La Hermandad de Jesús Orando y María de la Amargura ha presentado su Cruz de Mayo, un altar que destaca por su carácter luminoso, simbólico y profundamente arraigado en la tradición local. A diferencia de las representaciones más solemnes de la Pasión, esta propuesta busca transmitir alegría, esperanza y renovación, elementos propios del mes de mayo y de la celebración de la Resurrección.
El altar incorpora flores inmortales, agua corriente y referencias directas a la vida, creando una composición que combina estética, espiritualidad y un fuerte sentido comunitario.
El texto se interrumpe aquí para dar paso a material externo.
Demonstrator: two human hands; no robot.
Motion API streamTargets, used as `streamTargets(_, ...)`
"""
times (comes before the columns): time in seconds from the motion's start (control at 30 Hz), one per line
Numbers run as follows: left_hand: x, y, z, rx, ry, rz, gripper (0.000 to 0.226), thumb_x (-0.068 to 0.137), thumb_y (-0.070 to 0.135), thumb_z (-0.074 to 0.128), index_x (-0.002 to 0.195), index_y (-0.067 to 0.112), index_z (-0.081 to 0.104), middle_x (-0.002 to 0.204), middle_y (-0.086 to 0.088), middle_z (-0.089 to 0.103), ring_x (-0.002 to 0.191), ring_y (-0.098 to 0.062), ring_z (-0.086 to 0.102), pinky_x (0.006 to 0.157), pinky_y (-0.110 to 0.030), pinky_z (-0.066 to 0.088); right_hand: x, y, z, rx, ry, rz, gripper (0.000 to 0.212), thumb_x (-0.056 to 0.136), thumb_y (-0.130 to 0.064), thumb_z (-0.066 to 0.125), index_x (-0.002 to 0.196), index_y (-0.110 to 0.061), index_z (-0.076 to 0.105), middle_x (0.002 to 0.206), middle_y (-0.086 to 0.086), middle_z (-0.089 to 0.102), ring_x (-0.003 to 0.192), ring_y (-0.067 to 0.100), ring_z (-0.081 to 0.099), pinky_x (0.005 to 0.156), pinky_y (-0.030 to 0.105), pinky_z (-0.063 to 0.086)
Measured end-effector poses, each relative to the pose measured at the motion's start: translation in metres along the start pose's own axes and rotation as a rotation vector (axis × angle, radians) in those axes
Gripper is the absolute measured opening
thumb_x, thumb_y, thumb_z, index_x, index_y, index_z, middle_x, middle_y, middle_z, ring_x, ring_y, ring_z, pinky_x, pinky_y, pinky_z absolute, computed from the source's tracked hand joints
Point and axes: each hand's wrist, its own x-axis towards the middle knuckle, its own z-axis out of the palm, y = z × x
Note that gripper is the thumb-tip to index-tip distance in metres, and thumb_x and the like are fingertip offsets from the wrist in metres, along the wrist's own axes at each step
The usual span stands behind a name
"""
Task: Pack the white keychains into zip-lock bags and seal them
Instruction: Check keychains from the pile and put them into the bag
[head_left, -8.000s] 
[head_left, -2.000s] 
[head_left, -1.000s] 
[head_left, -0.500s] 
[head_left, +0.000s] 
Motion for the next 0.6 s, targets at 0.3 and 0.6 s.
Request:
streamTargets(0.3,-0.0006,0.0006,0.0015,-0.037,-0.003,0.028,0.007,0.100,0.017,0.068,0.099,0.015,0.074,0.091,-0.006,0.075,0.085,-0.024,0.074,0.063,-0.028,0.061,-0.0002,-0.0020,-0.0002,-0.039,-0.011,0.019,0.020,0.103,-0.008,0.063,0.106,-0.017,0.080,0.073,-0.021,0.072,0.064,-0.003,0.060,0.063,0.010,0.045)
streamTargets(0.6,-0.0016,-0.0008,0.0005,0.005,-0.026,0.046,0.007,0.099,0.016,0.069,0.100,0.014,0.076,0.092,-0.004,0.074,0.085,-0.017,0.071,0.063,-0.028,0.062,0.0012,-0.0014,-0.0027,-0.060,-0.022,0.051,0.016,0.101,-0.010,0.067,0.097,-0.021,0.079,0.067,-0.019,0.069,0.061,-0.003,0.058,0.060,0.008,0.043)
Entre los elementos destacados se encuentran la Sagrada Biblia, imágenes de gran devoción popular como la Virgen de Consolación y Jesús Nazareno, así como figuras habituales en los hogares valdepeñeros, como la Virgen del Carmen y el Sagrado Corazón.
Un homenaje a la devoción doméstica y a la identidad local
La hermandad ha querido rendir tributo a la devoción cotidiana, aquella que se vive en los hogares y que forma parte del patrimonio emocional de Valdepeñas. La presencia de imágenes familiares y símbolos tradicionales refuerza el vínculo entre la comunidad y sus raíces religiosas.
El acto también ha puesto en valor el papel de la hermandad en la preservación de las tradiciones y en la dinamización cultural del municipio, especialmente en torno a la ermita de San Marcos, espacio emblemático para la cofradía.
Una celebración que une a asociaciones y vecinos
La creación del altar ha sido posible gracias al esfuerzo conjunto de hermanos, colaboradores y vecinos, que cada año participan en esta tradición que combina arte efímero, fe y convivencia. La Cruz de Mayo se consolida, así como una de las expresiones más representativas del calendario festivo local.